Craniosacral Therapy
Core Mechanism
Proposed: light-touch manipulation releases restrictions in the craniosacral system, enabling improved CNS function and release of somatically stored trauma. Actual mechanism unclear.
Ontology
The body as carrying restrictions and stored experiences accessible through subtle touch. A premise shared with other somatic approaches but with a distinct and contested theoretical framework.
Therapeutic Voice
"Just let your body do what it needs to do. I am just following."
View of the Person
A being whose body carries restrictions and stored experiences that communicate through subtle rhythmic patterns. Healing is facilitated by a skilled practitioner who listens through touch.
Evidence
Not in major psychiatric or medical guidelines
Limited; small studies; methodological challenges
Cochrane review found insufficient evidence for most claims; some positive findings for chronic neck pain and headache
Craniosacral therapy sits at the evidence-based/complementary medicine boundary. The theoretical mechanism lacks scientific validation, but some clients report significant benefit for somatic presentations and trauma that has not responded to other approaches. Worth knowing as a clinician because many clients pursue it. Should be positioned honestly regarding the evidence base.
Conditions
Blind Spots
Proposed mechanism lacks scientific validation; poor inter-rater reliability; limited evidence base; risk of clients substituting CST for evidence-based treatment
Contraindications
Active bleeding disorders, acute intracranial hemorrhage, recent skull fracture, brain aneurysm, conditions where changes in intracranial pressure are dangerous, active psychosis
Training
Varies by level — healthcare providers, massage therapists, bodyworkers.
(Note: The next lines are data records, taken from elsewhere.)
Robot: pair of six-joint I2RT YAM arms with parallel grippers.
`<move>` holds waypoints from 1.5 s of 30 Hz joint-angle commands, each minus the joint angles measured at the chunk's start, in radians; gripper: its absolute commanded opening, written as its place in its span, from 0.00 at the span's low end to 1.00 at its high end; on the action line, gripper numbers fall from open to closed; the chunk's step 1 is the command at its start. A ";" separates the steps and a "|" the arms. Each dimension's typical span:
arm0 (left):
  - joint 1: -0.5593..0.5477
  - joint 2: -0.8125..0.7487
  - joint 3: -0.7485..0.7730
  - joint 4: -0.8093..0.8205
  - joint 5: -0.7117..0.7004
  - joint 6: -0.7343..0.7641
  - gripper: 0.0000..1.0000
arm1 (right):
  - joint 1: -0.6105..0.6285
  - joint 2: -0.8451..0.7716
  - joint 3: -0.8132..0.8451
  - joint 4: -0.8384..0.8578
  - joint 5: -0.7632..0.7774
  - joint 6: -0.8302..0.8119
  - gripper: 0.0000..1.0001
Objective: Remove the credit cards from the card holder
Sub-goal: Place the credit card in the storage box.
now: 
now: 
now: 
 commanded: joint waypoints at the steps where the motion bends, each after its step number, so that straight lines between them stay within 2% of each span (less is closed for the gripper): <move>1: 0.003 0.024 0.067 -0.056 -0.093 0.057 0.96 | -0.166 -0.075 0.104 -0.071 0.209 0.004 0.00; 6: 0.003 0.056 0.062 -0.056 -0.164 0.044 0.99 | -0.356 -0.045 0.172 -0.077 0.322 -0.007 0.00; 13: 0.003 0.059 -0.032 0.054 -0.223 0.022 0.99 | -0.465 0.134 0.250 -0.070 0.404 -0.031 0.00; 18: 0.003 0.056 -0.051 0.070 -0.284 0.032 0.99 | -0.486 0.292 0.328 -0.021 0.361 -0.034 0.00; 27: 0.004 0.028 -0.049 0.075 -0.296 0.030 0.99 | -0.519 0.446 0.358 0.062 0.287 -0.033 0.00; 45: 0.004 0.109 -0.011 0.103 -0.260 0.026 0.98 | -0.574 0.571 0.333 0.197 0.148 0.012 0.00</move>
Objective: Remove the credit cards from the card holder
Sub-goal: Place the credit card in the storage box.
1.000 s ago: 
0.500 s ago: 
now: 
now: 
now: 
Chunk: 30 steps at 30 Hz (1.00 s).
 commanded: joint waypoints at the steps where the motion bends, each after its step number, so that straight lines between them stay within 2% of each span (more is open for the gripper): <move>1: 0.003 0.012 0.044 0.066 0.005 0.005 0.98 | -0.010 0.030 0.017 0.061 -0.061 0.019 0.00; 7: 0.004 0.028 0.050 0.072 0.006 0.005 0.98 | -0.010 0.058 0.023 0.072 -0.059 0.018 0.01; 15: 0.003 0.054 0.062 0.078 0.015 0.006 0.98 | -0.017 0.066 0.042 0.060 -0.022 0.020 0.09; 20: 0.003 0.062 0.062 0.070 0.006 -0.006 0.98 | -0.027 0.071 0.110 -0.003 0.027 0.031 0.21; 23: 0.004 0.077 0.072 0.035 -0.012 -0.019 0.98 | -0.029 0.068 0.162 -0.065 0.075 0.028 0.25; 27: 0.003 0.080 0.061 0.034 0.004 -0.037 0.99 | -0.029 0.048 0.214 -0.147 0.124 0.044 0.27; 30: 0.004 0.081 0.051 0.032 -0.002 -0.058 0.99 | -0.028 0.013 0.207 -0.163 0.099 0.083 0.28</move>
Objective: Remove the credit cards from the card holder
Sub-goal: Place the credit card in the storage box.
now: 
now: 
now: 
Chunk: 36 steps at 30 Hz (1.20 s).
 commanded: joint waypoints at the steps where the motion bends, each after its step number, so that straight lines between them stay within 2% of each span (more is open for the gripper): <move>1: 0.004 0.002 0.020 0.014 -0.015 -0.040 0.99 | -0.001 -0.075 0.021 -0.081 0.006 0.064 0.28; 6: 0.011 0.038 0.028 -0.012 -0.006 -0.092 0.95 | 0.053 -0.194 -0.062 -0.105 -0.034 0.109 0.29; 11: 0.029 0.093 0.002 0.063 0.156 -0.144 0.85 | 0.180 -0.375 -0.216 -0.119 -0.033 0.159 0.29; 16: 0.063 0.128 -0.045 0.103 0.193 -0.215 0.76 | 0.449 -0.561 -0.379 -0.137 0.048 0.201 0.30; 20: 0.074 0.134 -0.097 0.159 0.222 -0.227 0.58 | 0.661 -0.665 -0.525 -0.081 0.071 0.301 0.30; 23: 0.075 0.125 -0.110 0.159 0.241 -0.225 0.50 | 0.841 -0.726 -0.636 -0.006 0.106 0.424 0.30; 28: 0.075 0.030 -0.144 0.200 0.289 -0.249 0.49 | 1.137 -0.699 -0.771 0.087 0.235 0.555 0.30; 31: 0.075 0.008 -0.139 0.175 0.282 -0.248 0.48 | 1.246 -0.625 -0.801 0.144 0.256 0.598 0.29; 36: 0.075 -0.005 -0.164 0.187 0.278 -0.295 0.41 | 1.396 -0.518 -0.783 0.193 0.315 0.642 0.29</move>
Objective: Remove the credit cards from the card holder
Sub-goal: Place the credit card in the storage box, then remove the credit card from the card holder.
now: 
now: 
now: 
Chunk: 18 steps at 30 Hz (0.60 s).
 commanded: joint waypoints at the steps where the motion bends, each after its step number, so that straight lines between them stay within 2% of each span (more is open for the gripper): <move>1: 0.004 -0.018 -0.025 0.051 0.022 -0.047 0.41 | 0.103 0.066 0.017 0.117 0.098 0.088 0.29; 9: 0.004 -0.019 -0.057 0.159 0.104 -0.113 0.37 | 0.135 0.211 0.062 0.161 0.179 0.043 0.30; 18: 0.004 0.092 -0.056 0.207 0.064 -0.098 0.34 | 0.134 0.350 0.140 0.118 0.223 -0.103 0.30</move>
Upledger Institute tiered pathway. Clinical application in psychotherapy context requires appropriate scope of practice.
Upledger Institute — CST Technique certification (CST-T), CST Diplomate (CST-D). Tiered levels building sequentially. Full diplomate: 200+ hrs.
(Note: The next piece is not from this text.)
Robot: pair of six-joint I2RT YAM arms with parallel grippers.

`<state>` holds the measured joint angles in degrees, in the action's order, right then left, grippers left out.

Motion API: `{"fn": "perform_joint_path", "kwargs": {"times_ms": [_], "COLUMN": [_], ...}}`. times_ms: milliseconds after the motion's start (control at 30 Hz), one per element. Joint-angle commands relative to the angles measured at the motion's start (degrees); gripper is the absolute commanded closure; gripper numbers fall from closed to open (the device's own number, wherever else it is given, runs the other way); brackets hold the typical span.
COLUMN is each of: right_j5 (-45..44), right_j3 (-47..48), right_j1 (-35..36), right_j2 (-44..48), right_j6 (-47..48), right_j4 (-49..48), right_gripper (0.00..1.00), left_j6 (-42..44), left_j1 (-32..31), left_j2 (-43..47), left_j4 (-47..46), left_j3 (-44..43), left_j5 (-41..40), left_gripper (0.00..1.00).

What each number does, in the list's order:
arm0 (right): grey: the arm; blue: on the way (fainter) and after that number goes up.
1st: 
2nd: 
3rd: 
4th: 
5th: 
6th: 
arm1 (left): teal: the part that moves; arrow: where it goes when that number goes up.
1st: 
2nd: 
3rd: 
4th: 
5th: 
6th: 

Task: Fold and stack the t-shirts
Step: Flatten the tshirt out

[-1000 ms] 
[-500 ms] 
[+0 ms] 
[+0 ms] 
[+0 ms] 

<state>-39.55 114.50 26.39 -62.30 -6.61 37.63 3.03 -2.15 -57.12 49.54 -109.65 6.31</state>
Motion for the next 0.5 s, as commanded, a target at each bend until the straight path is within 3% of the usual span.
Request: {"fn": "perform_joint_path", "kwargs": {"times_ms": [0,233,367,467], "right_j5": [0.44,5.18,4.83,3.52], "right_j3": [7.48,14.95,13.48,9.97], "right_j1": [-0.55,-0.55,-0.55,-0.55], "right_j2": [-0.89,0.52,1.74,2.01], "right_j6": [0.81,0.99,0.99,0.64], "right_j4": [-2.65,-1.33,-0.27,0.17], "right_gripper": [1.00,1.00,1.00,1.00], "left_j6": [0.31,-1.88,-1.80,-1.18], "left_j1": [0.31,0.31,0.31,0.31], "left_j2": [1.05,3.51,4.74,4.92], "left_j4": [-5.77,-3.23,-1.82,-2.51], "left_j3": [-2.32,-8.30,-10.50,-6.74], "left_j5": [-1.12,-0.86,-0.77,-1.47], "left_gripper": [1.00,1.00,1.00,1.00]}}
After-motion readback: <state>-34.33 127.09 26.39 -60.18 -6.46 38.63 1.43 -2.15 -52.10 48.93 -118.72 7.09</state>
CST1: 24 hrs; CST2: 24 hrs; full certification path 200+ hrs across multiple courses
$800–1,200 per course level; full certification path $4K–8K+
Philosophical Roots
Osteopathic medicine (Still); vitalist body philosophy; phenomenology of the body as intelligent and self-healing
Related Modalities
Test Yourself
Is craniosacral rhythm a real physiological phenomenon?
Show answer
Genuinely contested. Upledger described it as a distinct rhythmic pulse, but controlled studies have found poor inter-rater reliability in detecting it. Practitioners report consistent clinical effects; mainstream medicine and neuroscience remain skeptical of the proposed mechanism.